The same association was not noted in more long-standing GA cases, which have larger lesions. The phenomena could also not be explained by any clinical, imaging, or genetic characteristics in the participants of the study. 

Researchers used data from the second Age-Related Eye Disease Study (AREDS2) to evaluate 757 eyes that developed GA on follow-up exams. Of that group, 73 (9.6%) developed exudative nvAMD. The other 684 eyes developed GA but never developed subsequent exudative nvAMD. The 73 that did develop nvAMD saw an enlargement of 0.20 mm a year. 

The larger group, which never developed nvAMD, grew at a rate of 0.29 mm per year. AREDS2 also featured data from 456 eyes that had GA at baseline. In 4.1 years of follow up, 63 (13.8%) developed subsequent exudative nvAMD. The GA enlargement in these eyes was similar (0.31 mm/year) compared with the other 393 eyes that did not develop subsequent exudative nvAMD (0.28 mm/year). They followed all patients for a mean follow-up of 2.3 years, examining baseline and annual stereoscopic color fundus photographs, GA presence and area, and exudative nvAMD presence.

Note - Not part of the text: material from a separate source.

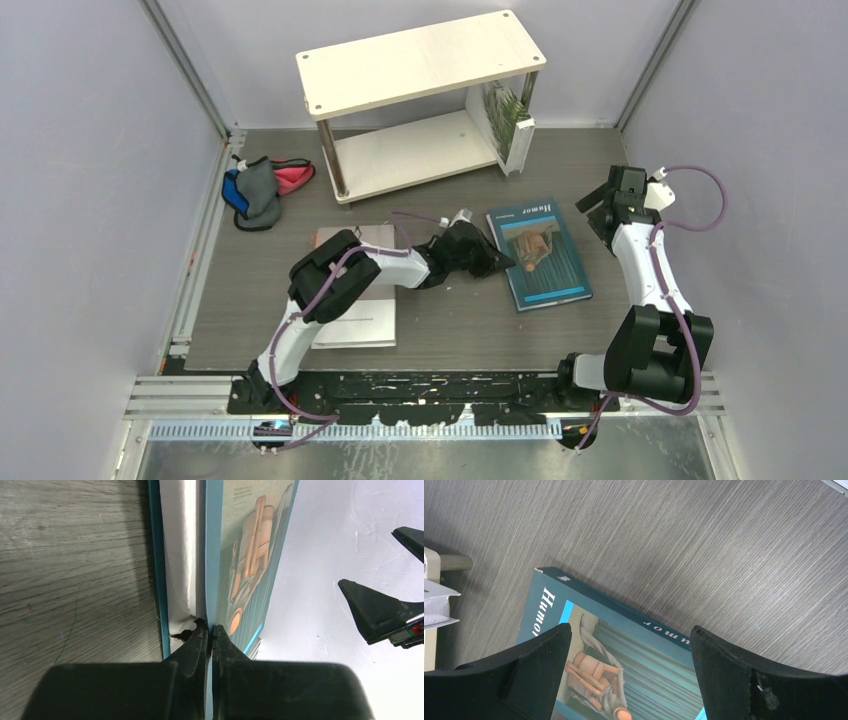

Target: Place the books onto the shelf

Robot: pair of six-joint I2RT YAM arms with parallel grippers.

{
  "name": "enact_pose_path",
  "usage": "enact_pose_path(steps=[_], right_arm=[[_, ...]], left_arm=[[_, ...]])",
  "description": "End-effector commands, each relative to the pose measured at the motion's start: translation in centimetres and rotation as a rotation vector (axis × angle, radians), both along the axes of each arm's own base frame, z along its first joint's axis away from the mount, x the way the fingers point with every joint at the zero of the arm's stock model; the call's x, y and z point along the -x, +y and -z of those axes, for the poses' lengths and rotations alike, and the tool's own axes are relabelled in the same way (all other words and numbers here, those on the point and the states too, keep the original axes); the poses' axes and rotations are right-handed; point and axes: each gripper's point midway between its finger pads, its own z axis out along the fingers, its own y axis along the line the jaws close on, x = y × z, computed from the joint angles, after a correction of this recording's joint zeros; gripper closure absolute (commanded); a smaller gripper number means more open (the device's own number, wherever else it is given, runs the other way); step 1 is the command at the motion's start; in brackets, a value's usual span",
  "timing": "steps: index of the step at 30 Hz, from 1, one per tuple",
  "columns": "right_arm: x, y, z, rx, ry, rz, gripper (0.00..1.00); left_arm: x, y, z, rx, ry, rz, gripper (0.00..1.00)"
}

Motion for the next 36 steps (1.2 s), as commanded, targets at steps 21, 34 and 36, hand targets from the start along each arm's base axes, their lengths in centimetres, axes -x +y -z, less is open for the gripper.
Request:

In this study, the rate of GA enlargement was variably associated with the subsequent development of exudative nvAMD, depending on whether eyes had GA present at baseline. In the group that developed GA during the AREDS2 study, slower GA enlargement was observed in eyes with subsequent development of exudative nvAMD than those without. However, this was not found in the group who presented to AREDS2 with GA and whose eyes had larger baseline lesion sizes. These findings may be consistent with the idea that the presence of non-exudative macular neovascularization (MNV) near a GA lesion can slow GA enlargement only in its local vicinity.

If these findings are representative of the wider population of eyes with nvAMD, it suggests that the majority of nvAMD cases likely exist as non-exudative MNV for a variable, but potentially prolonged, period before the onset of exudation, according to the researchers.

These results may “help interpret the findings of ongoing clinical trials with a high rate of exudative nvAMD following GA,” the investigators report. 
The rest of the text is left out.